__Your instructions__:
Without changing a word, repeat the data, and include no pictures.

------

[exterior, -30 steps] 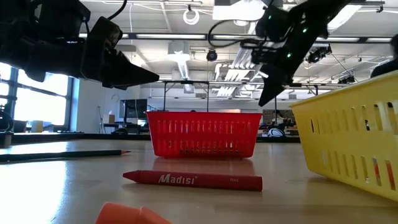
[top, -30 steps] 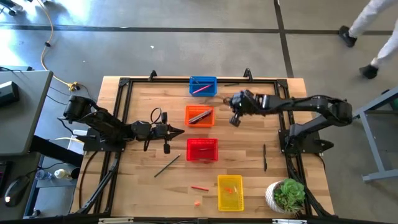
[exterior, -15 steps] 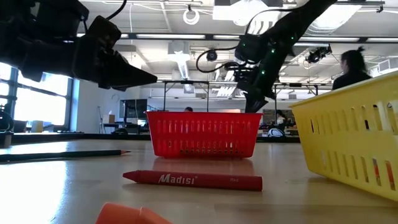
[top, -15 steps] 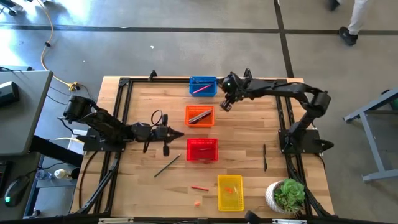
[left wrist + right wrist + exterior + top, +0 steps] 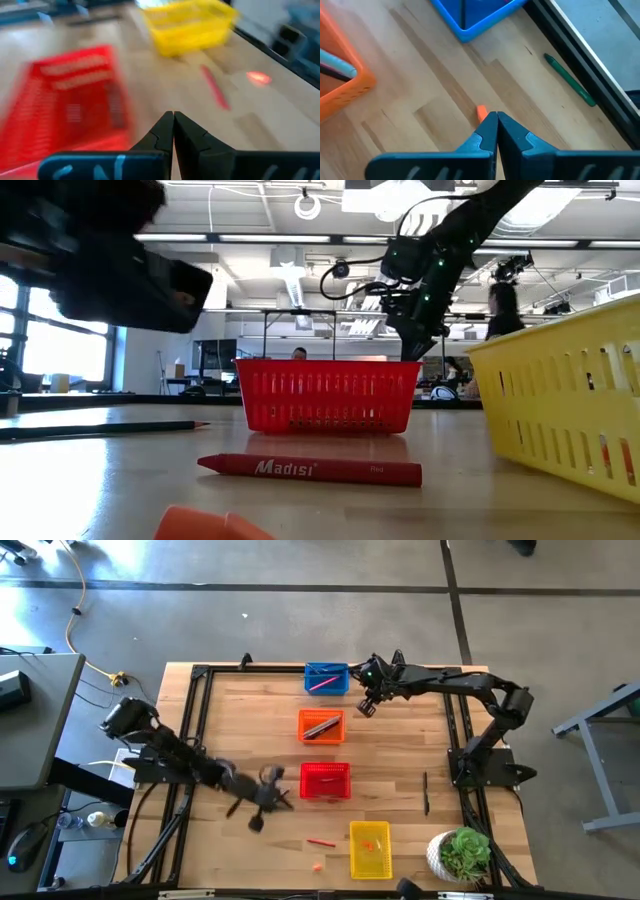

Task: Sort crayons/erasers/pens/pencils in bins
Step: Put the orange eraser into the yellow bin

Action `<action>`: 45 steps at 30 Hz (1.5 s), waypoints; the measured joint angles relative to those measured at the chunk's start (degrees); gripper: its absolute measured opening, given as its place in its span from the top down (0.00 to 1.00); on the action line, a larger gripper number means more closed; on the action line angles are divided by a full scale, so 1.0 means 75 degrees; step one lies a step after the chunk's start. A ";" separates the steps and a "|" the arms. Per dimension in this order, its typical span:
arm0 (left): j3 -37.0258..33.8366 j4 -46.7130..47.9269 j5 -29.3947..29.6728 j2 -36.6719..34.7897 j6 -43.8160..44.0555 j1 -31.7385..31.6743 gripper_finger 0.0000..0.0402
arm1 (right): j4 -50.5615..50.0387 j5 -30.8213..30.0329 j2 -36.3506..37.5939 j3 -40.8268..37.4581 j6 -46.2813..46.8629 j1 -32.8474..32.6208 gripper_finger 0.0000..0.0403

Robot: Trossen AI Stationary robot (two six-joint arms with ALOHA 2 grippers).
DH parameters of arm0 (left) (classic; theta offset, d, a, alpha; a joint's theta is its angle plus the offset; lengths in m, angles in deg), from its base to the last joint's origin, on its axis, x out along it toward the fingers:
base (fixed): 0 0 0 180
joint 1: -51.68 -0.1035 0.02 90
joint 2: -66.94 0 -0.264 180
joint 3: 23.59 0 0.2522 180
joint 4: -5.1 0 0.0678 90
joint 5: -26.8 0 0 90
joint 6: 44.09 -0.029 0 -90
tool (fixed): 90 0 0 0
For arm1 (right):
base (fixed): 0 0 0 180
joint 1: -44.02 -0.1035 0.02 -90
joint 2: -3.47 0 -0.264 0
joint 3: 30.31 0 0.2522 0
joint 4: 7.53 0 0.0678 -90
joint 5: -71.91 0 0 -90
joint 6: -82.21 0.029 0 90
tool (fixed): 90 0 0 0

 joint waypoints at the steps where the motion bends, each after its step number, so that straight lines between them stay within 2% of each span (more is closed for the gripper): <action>1: 0.0273 0.0326 0.0111 0.0148 -0.0004 0.0271 0.99 | -0.0002 0.0015 0.0003 0.0000 -0.0043 -0.0001 1.00; 6: 0.1528 0.0941 0.0206 0.1089 0.0071 0.1114 0.92 | -0.0138 0.0520 0.0006 -0.0001 -0.0744 -0.0061 1.00; 12: 0.2590 0.1414 0.0507 0.2175 0.0252 0.1225 0.81 | -0.0030 0.0695 0.0015 -0.0477 -0.1452 0.0032 1.00; 17: 0.2855 0.1437 0.0474 0.2456 -0.0229 0.1220 0.75 | 0.0674 0.0718 0.0012 -0.0848 -0.1541 0.0294 1.00; 21: 0.2847 0.1458 0.0448 0.2388 -0.0257 0.1196 0.73 | 0.1077 0.0924 -0.0033 -0.0861 -0.1481 0.0400 0.94; 29: 0.2848 0.1681 0.0240 0.2346 -0.0495 0.1126 0.80 | 0.1283 0.1270 -0.0504 -0.0858 -0.1459 0.0686 0.68; 34: 0.2748 0.1602 0.0261 0.2346 -0.0444 0.0912 0.89 | 0.1445 0.1139 -0.0982 -0.0860 -0.1629 0.0825 0.60; 39: 0.2250 0.1031 0.0570 0.2144 -0.0255 0.0744 0.97 | 0.1708 0.1157 -0.1223 -0.0857 -0.1724 0.0836 0.60; 45: 0.1332 -0.0207 0.0814 0.1861 0.0058 0.0697 0.99 | 0.1794 0.1170 -0.1274 -0.0845 -0.1790 0.0828 0.74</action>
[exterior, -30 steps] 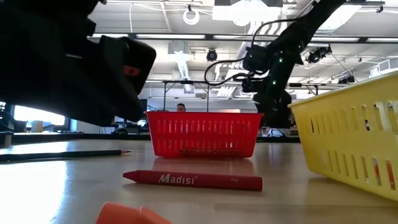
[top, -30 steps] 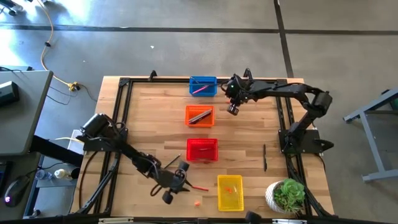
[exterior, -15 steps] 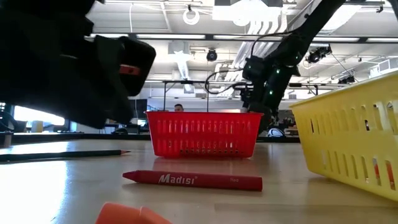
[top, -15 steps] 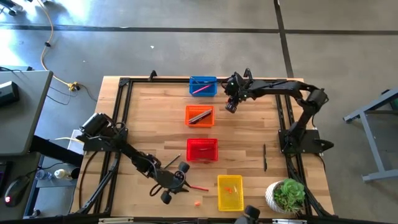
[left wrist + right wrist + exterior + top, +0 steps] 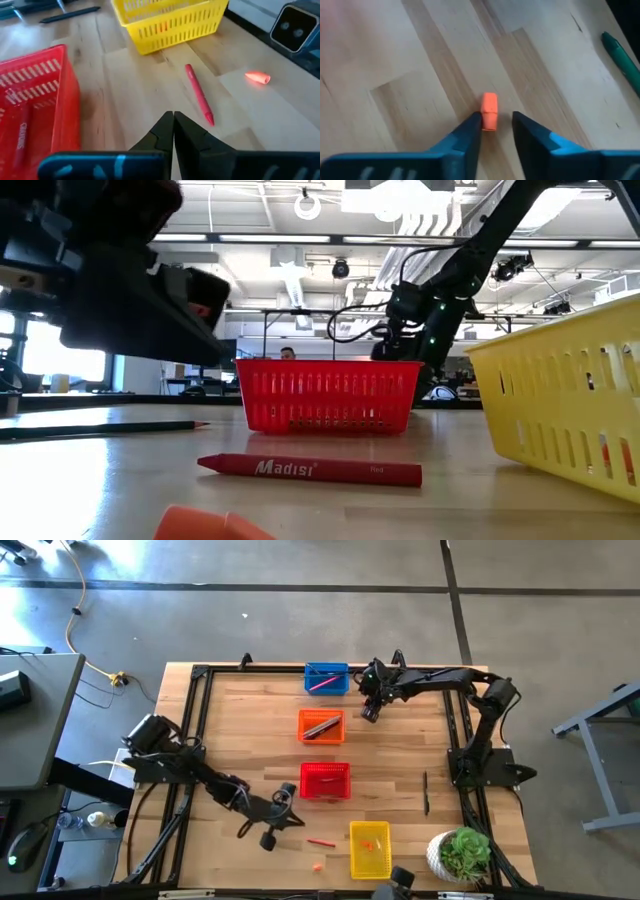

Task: Sort crayons/erasers/pens/pencils in bins
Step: Put the orange eraser into the yellow bin

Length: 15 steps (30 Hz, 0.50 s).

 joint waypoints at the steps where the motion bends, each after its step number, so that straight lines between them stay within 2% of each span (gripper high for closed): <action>1: -0.0139 -0.0128 0.0119 -0.0033 0.0086 0.0011 0.99 | 0.0006 0.0011 -0.0003 0.0000 -0.0011 0.0000 0.77; 7: -0.0701 -0.0606 0.1127 -0.0069 0.0350 0.0042 1.00 | -0.0055 -0.0089 0.0086 -0.0010 -0.0032 -0.0073 0.97; 15: -0.0941 -0.0661 0.2264 -0.0069 0.0560 0.0014 1.00 | -0.1255 -0.0907 0.1132 -0.0015 0.0341 -0.1023 0.96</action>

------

__Answer section__:
[exterior, -30 steps] 
[top, -30 steps] 
[exterior, -15 steps] 
[top, -15 steps] 
[left wrist + right wrist + exterior + top, +0 steps] 

Task: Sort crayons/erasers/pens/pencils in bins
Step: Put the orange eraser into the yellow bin

Action `<action>`: 45 steps at 30 Hz (1.5 s), waypoints; the measured joint angles relative to those measured at the chunk's start (degrees); gripper: its absolute measured opening, given as its place in its span from the top down (0.00 to 1.00); on the action line, a larger gripper number means more closed; on the action line angles are divided by a full scale, so 1.0 means 75 degrees; step one lies a step after the chunk's start. A ";" separates the steps and a "|" the arms. Per dimension in this order, its typical span:
arm0 (left): j3 -37.0258..33.8366 j4 -46.7130..47.9269 j5 -29.3947..29.6728 j2 -36.6719..34.7897 j6 -43.8160..44.0555 j1 -31.7385..31.6743 gripper_finger 0.0000..0.0402
arm1 (right): j4 -50.5615..50.0387 j5 -30.8213..30.0329 j2 -36.3506..37.5939 j3 -40.8268..37.4581 j6 -46.2813..46.8629 j1 -32.8474..32.6208 gripper_finger 0.0000..0.0403

Robot: Trossen AI Stationary robot (two six-joint arms with ALOHA 2 grippers).
DH parameters of arm0 (left) (classic; theta offset, d, a, alpha; a joint's theta is its angle plus the offset; lengths in m, angles in deg), from its base to the last joint's origin, on its axis, x out along it toward the fingers:
base (fixed): 0 0 0 180
joint 1: -51.68 -0.1035 0.02 90
joint 2: -66.94 0 -0.264 180
joint 3: 23.59 0 0.2522 180
joint 4: -5.1 0 0.0678 90
joint 5: -26.8 0 0 90
joint 6: 44.09 -0.029 0 -90
tool (fixed): 90 0 0 0
For arm1 (right):
base (fixed): 0 0 0 180
joint 1: -44.02 -0.1035 0.02 -90
joint 2: -3.47 0 -0.264 0
joint 3: 30.31 0 0.2522 0
joint 4: 7.53 0 0.0678 -90
joint 5: -71.91 0 0 -90
joint 6: -82.21 0.029 0 90
tool (fixed): 90 0 0 0

 joint waypoints at the steps where the motion bends, each after its step number, so that straight lines between them stay within 2% of each span (more is closed for the gripper): <action>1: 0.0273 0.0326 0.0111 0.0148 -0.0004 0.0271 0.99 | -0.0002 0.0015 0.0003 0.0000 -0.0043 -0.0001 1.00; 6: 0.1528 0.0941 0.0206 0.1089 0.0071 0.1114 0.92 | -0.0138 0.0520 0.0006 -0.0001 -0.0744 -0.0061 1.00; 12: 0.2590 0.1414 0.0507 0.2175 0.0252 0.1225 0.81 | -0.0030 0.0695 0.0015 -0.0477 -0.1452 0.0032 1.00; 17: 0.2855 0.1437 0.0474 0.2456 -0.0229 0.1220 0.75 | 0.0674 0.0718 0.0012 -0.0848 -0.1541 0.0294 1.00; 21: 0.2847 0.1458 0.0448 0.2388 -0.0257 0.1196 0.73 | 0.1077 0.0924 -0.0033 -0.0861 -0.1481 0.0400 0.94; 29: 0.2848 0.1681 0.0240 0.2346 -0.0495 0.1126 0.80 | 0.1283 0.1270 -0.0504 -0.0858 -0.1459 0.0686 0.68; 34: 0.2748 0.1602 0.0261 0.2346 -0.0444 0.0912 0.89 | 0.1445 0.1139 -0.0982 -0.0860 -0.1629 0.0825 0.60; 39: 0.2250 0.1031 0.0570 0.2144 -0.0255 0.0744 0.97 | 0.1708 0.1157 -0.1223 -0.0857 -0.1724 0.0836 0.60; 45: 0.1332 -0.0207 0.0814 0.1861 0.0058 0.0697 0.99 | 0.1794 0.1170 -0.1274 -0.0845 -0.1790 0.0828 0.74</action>
[exterior, -30 steps] 
[top, -30 steps] 
[exterior, -15 steps] 
[top, -15 steps] 
[left wrist + right wrist + exterior + top, +0 steps] 

Task: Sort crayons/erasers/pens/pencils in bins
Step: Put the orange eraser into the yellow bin

Length: 15 steps (30 Hz, 0.50 s).

 joint waypoints at the steps where the motion bends, each after its step number, so that straight lines between them stay within 2% of each span (gripper high for closed): <action>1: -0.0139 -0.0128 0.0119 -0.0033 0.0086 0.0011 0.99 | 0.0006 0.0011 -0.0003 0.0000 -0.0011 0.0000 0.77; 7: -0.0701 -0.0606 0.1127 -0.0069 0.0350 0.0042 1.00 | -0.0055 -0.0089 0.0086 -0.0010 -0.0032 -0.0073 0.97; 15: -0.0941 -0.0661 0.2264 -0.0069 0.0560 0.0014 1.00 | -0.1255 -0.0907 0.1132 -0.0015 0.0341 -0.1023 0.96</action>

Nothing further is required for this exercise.